JLdL 06Mar05.

In this directory you will find examples of disks partitioned for clusters
of compute nodes or of X11 terminals, as well as the corresponding outputs
of the command df, showing the actual occupations of each partition. These
examples are taken from actual production systems and their main technical
characteristics will also be given. There are 4 examples. In all cases the
disk shown contain both the system of the cluster server and the system of
all the nodes of the cluster, and the root, var and usr filesystems of the
nodes are hard-linked.

These 4 examples will give you a good idea of the actual disk space needed
for clusters of various sizes either of compute nodes or of X11 terminals.
Since there are 2 examples of clusters of compute nodes, and 2 examples of
clusters of X11 terminals, and since in either case the nodes have all the
same content in terms of packages, using each pair of examples you will be
able to figure out, by means of linear extrapolation, the disk occupations
for clusters of other sizes, of each type.

It is important to point out that disk space is not usually a problem, the
main limitation is the physical I/O throughput of a single disk, specially
in the case of X11 terminals. Therefore you should use SCSI disks, and not
IDE disks, unless the cluster is very small. Performance of Serial ATA for
this purpose has not yet been measured. The I/O performance estimates that
are mentioned are based on the 2.4 Linux kernels.  Changing to the new 2.6
kernels will very probably improve the I/O performance significantly.  The
use of the newer 15000 RPM SCSI disks would also help a lot.

Have the systems of the server and of the nodes on separate disks if it is
at all possible.  This will give you more effective I/O throughput than if
you put everything on a single disk. Using several disks on a RAID0 in the
case of the /var partition of the nodes is even better, it can take you to
the throughput limit of the SCSI bus, improving performance by a factor of
up to 10, proportionally to the number of disks used.

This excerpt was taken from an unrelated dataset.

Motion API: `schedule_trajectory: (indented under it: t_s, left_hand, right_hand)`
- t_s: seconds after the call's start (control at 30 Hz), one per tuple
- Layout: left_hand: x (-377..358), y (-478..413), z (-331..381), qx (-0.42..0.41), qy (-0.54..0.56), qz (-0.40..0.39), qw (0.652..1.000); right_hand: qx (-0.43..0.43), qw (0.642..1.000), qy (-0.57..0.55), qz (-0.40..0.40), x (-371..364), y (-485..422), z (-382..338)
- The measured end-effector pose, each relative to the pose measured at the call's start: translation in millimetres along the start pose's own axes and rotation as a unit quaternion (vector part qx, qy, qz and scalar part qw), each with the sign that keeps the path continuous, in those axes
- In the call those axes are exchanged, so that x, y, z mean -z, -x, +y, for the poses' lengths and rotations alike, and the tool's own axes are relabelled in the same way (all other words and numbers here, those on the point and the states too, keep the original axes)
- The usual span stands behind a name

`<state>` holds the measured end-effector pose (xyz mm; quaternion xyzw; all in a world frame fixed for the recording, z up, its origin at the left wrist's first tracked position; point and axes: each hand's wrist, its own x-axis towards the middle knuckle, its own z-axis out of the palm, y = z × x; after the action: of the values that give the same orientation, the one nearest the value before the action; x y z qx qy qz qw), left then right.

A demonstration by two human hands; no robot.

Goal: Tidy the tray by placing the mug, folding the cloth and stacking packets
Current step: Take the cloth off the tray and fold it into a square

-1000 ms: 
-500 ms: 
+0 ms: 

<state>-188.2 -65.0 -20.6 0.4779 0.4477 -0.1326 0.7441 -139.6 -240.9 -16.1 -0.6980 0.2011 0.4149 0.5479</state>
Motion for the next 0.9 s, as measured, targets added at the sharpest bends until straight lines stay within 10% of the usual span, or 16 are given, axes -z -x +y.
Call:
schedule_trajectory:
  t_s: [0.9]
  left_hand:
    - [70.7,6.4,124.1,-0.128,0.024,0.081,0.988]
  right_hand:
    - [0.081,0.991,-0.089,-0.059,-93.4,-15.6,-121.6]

However, since disks are getting so large so fast, it may become difficult
to justify this approach financially, because there are no cheap and small
disks available that you can assemble in a RAID. If you are going to use a
mirror disk for backup purposes, consider swapping the original and backup
filesystems of the nodes on the two disks so that they will use mostly the
backup disk rather than the system disk.  This may double your actual disk
I/O throughput and maximum increase the number of nodes you can install.

Here is a short description of each of the files containing the examples:

server_pmc_18+1.cfdisk: partition table of a 18 GB disk for a cluster of
18 real plus one virtual compute nodes.

server_pmc_38+1.cfdisk: partition table of a 18 GB disk for a cluster of
38 real plus one virtual compute nodes.

server_trm_17+2.cfdisk: partition table of a 36 GB disk for a cluster of
17 real plus two virtual X11 terminals.

server_trm_30+1.cfdisk: partition table of a 36 GB disk for a cluster of
30 real plus one virtual X11 terminals.

servers_pmc.df: the output of the command df showing the disk occupations
for each one of the partitions of the two clusters of compute nodes.

servers_trm.df: the output of the command df showing the disk occupations
for each one of the partitions of the two clusters of X11 terminals.

It will be noted in these files that the usr filesystem of the nodes seems
to be a bit too large, in the case of X11 terminals, with relatively small
percentile occupation.  This is necessary and due to the fact that a large
amount of maneuvering space is needed when the security upgrade of a large
package or set of packages is made in a cluster with many nodes.  Consider
the largest package set, which currently is the Open Office suite. It will
unlink files requiring 160 MB of disk space for each node that is upgraded
within the cluster.  If there are 30 nodes, this will require about 4.8 GB
of extra space during the transient period, while the upgrade is under way
and before the tools to hard-link the files back together are used.  These
transient requirements are much smaller in the other filesystems, and also
in the case of the usr filesystem of compute nodes.